## Dataset entries

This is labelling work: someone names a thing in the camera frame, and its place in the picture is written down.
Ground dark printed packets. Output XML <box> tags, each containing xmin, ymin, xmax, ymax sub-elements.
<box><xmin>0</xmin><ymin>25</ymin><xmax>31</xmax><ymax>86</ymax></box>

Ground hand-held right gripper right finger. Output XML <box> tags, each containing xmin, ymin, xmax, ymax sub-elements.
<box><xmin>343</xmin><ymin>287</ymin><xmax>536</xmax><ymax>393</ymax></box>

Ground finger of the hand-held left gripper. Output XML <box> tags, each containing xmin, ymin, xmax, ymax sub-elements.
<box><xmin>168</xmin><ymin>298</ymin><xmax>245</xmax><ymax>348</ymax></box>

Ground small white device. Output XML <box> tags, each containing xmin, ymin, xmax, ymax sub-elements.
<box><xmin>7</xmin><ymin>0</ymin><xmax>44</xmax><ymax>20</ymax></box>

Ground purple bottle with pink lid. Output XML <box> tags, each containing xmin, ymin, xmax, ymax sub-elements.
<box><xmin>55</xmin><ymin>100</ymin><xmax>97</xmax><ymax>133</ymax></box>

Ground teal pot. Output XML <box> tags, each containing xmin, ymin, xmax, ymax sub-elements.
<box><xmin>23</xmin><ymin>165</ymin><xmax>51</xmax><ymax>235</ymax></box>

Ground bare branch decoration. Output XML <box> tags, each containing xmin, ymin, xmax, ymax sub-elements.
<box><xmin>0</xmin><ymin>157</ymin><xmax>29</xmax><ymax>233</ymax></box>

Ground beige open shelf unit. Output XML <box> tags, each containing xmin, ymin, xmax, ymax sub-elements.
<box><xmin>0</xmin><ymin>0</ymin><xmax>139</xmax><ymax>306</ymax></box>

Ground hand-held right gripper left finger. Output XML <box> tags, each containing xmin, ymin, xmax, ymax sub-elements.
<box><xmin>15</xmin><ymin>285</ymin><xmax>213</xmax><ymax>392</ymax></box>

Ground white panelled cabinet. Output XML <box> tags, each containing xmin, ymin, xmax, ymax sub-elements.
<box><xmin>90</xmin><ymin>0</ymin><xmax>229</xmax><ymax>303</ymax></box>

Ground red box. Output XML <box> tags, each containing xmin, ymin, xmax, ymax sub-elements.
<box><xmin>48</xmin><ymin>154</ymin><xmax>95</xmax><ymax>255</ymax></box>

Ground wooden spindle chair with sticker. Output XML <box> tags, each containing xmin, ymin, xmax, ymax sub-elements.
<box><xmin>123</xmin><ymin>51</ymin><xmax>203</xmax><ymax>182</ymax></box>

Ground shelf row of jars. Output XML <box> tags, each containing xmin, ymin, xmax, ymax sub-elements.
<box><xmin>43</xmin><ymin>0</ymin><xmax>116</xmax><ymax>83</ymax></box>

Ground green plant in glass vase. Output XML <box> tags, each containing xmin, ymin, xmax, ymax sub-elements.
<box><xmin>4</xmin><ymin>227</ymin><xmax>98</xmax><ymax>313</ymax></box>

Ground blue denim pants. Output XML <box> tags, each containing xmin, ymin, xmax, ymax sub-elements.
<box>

## Work instructions
Scan the material above for lines holding the string "right" and copy those lines.

## Task solution
Ground hand-held right gripper right finger. Output XML <box> tags, each containing xmin, ymin, xmax, ymax sub-elements.
Ground hand-held right gripper left finger. Output XML <box> tags, each containing xmin, ymin, xmax, ymax sub-elements.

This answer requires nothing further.